Diventare madre nell’assenza.

Chiaroscuri

Foto dal web

Tredici anni ho scoperto la maternità attraverso una linea che si colorava e confermava un desiderio.

Ho gustato il sapere della conferma e dopo tre mesi il dolore dell’assenza. Esattamente 13 anni fa ho conosciuto il dolce e l’amaro del diventare madre. Ma ho scelto di starci dentro, provando a navigarci, spesso perdendomi e scoprendo nuove destinazioni, in un processo che continua e mi trasforma.

Nel 2006 ho accolto la carezza della presenza di una maternità cercata e il pugno violento e improvviso dell’assenza. L’ho conosciuto e mi ha completato, perché parte di me e della mia storia di maternità. Lo riconosco ogni giorno, perchè vissuto altre volte e perché così doloroso e crudo da lasciarti senza fiato. E senza fiducia in te stessa e verso un corpo osservato, studiato, analizzato. Addolorato.
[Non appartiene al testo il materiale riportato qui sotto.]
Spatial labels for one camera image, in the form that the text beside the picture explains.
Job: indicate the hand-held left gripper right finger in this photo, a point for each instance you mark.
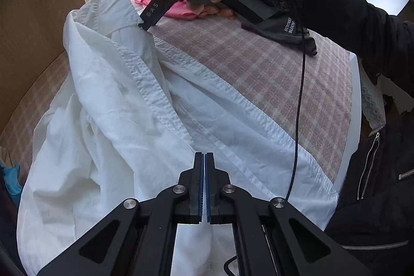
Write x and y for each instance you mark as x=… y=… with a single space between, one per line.
x=210 y=192

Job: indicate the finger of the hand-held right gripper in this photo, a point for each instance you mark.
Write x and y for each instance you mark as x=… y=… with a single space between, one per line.
x=145 y=26

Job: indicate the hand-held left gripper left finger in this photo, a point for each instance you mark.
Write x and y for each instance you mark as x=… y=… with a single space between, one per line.
x=199 y=192

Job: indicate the white shirt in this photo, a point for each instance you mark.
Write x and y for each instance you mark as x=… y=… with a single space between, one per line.
x=129 y=120

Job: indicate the person's right forearm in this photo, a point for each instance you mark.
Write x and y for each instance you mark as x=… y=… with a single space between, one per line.
x=349 y=23

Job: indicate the light wooden board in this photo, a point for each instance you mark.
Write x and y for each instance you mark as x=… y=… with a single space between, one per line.
x=35 y=20

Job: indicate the grey printed sweatshirt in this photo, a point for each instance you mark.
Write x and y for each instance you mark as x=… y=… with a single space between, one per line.
x=275 y=30

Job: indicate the pink plaid blanket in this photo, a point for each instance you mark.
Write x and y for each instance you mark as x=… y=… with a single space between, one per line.
x=258 y=75

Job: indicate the person's black jacket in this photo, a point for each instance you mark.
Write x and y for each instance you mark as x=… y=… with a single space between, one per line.
x=378 y=198

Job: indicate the white lace cloth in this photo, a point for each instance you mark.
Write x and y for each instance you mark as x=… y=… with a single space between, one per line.
x=372 y=104

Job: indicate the teal garment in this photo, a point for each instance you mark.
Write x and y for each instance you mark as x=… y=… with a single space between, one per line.
x=11 y=182

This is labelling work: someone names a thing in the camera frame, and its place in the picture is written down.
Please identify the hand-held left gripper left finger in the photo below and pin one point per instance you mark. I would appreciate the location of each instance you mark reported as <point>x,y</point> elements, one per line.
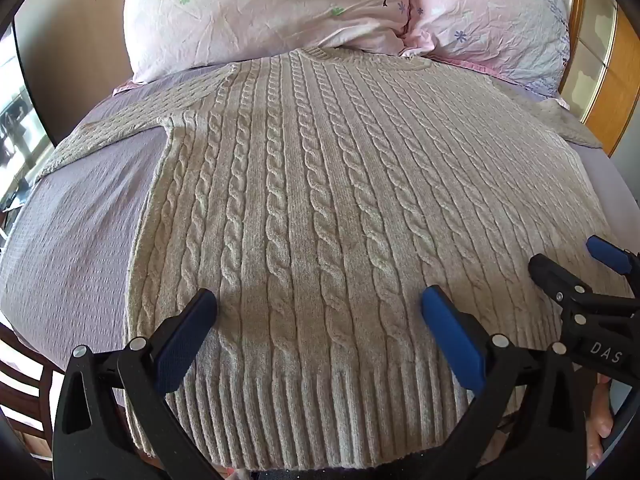
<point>182,342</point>

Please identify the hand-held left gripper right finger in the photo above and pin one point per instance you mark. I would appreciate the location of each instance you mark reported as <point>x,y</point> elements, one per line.
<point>452,342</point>

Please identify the white floral pillow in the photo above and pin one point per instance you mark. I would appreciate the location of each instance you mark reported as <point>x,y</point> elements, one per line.
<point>250,10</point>

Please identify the window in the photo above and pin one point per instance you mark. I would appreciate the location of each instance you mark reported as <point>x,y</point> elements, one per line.
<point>15,125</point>

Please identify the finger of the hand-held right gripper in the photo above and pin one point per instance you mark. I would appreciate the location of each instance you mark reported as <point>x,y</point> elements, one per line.
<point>607,255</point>
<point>552,275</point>

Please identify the person's right hand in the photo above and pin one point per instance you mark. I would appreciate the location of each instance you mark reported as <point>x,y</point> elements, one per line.
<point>600,415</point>

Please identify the dark wooden chair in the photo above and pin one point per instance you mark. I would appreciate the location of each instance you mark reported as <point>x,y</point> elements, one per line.
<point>25,390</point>

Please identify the pink floral pillow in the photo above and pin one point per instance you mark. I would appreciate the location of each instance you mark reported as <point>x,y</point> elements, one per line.
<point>495,20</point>

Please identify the lavender bed sheet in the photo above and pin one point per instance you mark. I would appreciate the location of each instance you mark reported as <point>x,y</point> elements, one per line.
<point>75,240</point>

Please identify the wooden headboard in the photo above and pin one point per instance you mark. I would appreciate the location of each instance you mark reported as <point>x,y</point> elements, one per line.
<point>625,90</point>

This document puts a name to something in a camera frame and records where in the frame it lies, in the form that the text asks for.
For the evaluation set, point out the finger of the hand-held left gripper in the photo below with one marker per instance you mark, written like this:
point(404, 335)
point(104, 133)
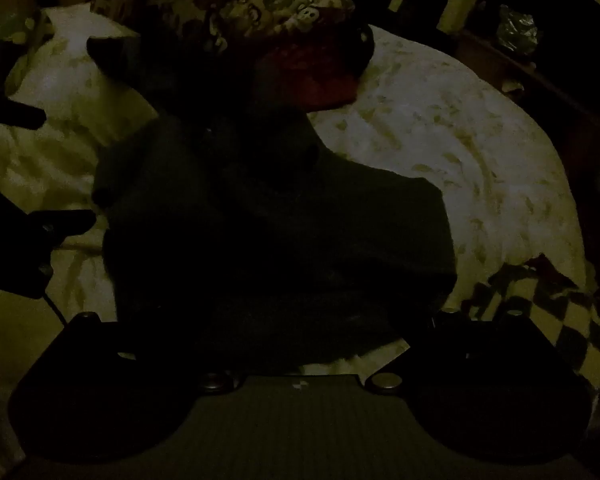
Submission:
point(65, 224)
point(15, 116)

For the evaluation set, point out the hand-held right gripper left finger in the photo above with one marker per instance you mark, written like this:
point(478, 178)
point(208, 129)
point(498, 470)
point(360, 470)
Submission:
point(145, 334)

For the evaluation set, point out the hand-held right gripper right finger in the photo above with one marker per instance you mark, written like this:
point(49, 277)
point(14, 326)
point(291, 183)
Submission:
point(445, 331)

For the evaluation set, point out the dark small garment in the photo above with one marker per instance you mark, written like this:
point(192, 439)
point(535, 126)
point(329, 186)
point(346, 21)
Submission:
point(280, 235)

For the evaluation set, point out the colourful cloth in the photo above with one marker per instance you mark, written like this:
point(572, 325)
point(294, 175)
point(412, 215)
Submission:
point(22, 30)

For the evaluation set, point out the black cloth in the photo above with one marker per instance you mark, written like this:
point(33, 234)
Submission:
point(120, 57)

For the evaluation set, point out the checkered blanket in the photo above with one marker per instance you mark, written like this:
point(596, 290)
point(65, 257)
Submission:
point(575, 330)

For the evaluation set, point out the white leaf-print bed sheet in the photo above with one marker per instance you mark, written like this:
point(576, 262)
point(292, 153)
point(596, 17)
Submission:
point(430, 135)

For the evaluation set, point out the dark wooden shelf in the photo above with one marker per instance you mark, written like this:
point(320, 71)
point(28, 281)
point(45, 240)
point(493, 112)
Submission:
point(535, 77)

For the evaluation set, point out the red cloth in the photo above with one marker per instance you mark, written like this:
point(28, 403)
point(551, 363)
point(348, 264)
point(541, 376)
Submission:
point(307, 77)

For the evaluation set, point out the shiny plastic bag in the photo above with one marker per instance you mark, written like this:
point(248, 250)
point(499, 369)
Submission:
point(517, 30)

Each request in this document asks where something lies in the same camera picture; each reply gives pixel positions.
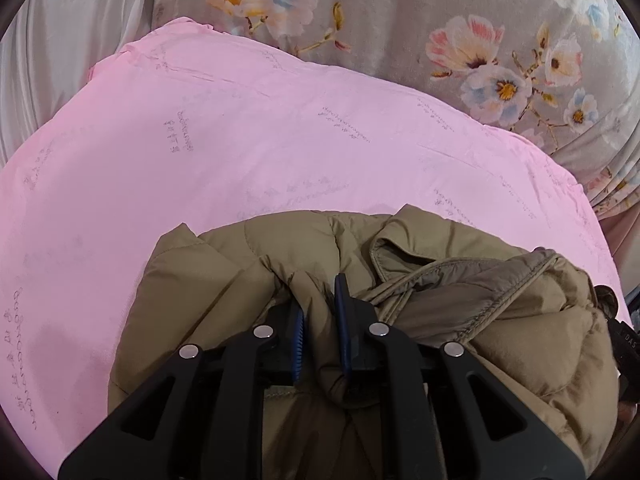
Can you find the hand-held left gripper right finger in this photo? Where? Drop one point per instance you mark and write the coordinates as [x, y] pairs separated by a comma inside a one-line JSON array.
[[344, 330]]

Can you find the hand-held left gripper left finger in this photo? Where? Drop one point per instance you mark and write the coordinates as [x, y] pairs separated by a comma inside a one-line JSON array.
[[298, 342]]

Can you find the olive quilted jacket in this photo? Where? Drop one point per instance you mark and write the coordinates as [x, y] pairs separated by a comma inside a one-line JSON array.
[[500, 320]]

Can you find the pink blanket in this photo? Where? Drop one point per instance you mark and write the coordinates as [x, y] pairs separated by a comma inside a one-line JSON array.
[[225, 150]]

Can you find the grey floral cloth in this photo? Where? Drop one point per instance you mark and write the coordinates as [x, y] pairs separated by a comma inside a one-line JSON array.
[[400, 15]]

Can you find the white curtain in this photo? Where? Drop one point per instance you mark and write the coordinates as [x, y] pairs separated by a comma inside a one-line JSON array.
[[50, 60]]
Tredici anni fa abitavo il mondo da donna, figlia e moglie. Poi ho scoperto il significato di diventare madre. Mi correggo, ho sperimentato l’illusione di averlo compreso, perché in realtà continuo a ricercare significati e significanti, che svelino un senso compiuto e squisitamente personale, alla mia storia di maternità. E alle migliaia di storie di donne e madri che ho incontrato, ascoltato, ripensato. Risognato.

Abitare il mondo attraverso le mille sfumature della maternità.

Ma cosa significa?

Davvero questa società così rumorosa e distratta può coglierne le innumerevoli declinazioni fatte di sguardi, sospiri e fatica quotidiana per restare a galla e non perdersi?

Si, perché noi mamme possiamo perderci in una routine del fare e del sentire che ci assorbe, ci risucchia in un vortice di aspettative e di stereotipi, condizionando quel meraviglioso fluire di scoperte e di chiaroscuri che la maternità sa donare, se rispettata nei suoi tempi e nei suoi bisogni.

Io so riconoscere lo sguardo affannato di una madre, quando prova a navigare la sua maternità, sommersa dai DEVO e timida nei VOGLIO, mentre cerca sguardi accoglienti a cui aggrapparsi per restare a galla e non perdersi.

Io lo conosco quello sguardo, perché lo riconosco in me e in tutte le donne e madri che ho il privilegio di incontrare.

Credo che per promuovere la cultura del rispetto della maternità e delle sue innumerevoli declinazioni, bisogna partire dalla base, ovvero l’ascolto e l’attenzione verso l’altr* me.

Forse è proprio nello sguardo di una madre che potrebbe racchiudersi l’essenza della maternità, un processo così intimo, personale ed unico che non può vivere nei confronti, nei modelli e nei consigli che la società elargisce generosamente.

Forse se imparassimo ad accogliere quello sguardo, a starci dentro, riusciremmo a collegarci al nostro nucleo, alla nostra matrice.

Perché noi tutt* abbiamo abitato nostra madre, assaporato le sue emozioni attraverso un liquido amniotico che rivela e protegge, e questo ci accomuna, nella nostra incredibile unicità.

Ecco perché possiamo provare a cogliere quello sguardo, rispettandolo e riconoscendo dignità alla donna e madre che incontriamo, attraverso la sospensione del giudizio e il rispetto della sua fatica.

Perché ascoltare una donna e madre, accogliendo il suo sguardo e la sua quotidiana navigazione nei mari profondi della maternità, significa onorare la nostra matrice. Significa proteggere le nostre radici e la nostra libertà. Significa provare tenerezza verso l’altr* me. E in questi tempi duri, ne abbiamo bisogno. Davvero.